Por último, el tercer «lugar», la paciencia con el mundo. Simeón y Ana cultivan en sus corazones la esperanza anunciada por los profetas, aunque tarde en hacerse realidad y crezca lentamente en medio de las infidelidades y las ruinas del mundo. No se lamentan por las cosas que no van, sino que con paciencia esperan la luz en la oscuridad de la historia. Espera la luz en la oscuridad de la historia. Esperando la luz en la oscuridad de su propia comunidad. Necesitamos esta paciencia para no quedar prisioneros de la queja. Algunas personas son maestros de la queja, son doctores de la queja, ¡son muy buenos quejándose! No, la queja nos aprisiona: «El mundo ya no nos escucha» – se oye a menudo – «no tenemos más vocaciones, tenemos que cerrar el negocio», «vivimos tiempos difíciles» – «¡ah, no me digas! Así comienza el dúo de quejas. A veces ocurre que a la paciencia con la que Dios trabaja el suelo de la historia, y trabaja también el suelo de nuestro corazón, oponemos la impaciencia de quienes juzgan todo de forma inmediata: ahora o nunca, ahora, ahora, ahora. Y así perdemos esa virtud, la «pequeña» pero más hermosa: la esperanza. He visto a muchos hombres y mujeres consagrados perder la esperanza. Simplemente por impaciencia.
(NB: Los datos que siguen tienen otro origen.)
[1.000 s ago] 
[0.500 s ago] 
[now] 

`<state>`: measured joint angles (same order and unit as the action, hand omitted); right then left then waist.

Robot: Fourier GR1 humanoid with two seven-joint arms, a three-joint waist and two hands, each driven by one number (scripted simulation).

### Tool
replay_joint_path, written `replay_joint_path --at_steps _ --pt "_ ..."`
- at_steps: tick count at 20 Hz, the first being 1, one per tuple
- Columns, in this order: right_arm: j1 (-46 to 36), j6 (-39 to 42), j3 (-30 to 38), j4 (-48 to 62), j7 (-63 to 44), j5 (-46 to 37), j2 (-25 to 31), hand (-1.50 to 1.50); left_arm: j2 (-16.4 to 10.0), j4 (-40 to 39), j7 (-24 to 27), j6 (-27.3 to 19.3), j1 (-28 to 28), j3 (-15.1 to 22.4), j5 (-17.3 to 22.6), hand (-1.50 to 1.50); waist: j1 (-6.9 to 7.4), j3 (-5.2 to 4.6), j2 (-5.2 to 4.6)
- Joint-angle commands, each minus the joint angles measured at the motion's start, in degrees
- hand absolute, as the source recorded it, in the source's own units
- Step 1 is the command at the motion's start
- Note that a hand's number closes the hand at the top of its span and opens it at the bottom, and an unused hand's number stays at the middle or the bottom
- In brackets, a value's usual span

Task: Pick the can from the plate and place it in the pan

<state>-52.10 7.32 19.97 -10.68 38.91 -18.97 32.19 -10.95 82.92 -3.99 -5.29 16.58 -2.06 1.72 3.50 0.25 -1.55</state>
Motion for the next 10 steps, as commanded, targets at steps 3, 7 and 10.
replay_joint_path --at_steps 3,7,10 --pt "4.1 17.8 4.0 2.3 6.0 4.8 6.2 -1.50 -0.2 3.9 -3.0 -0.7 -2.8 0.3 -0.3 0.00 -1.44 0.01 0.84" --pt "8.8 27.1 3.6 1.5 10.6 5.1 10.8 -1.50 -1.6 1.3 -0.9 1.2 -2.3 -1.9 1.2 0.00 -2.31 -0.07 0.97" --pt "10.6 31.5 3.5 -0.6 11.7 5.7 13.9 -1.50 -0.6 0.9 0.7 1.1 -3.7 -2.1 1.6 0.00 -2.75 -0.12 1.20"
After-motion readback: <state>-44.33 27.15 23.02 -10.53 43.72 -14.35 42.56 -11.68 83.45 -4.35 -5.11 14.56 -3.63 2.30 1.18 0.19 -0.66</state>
La paciencia nos ayuda a mirarnos a nosotros mismos, a nuestras comunidades y al mundo con misericordia. Podemos preguntarnos: ¿acogemos la paciencia del Espíritu en nuestra vida? En nuestras comunidades, ¿nos cargamos los unos a los otros sobre los hombros y mostramos la alegría de la vida fraterna? Y hacia el mundo, ¿realizamos nuestro servicio con paciencia o juzgamos con dureza? Son retos para nuestra vida consagrada: no podemos quedarnos en la nostalgia del pasado ni limitarnos a repetir las cosas de siempre, ni en las quejas de cada día. Necesitamos la paciencia valiente para caminar, para explorar nuevos caminos, para buscar lo que el Espíritu Santo nos sugiere. Y esto se hace con humildad, con sencillez, sin gran propaganda, sin gran publicidad.
Contemplemos la paciencia de Dios e imploremos la paciencia confiada de Simeón y también de Ana, para que también nuestros ojos vean la luz de la salvación y la lleven a todo el mundo, como estos dos ancianos la llevaron en alabanza.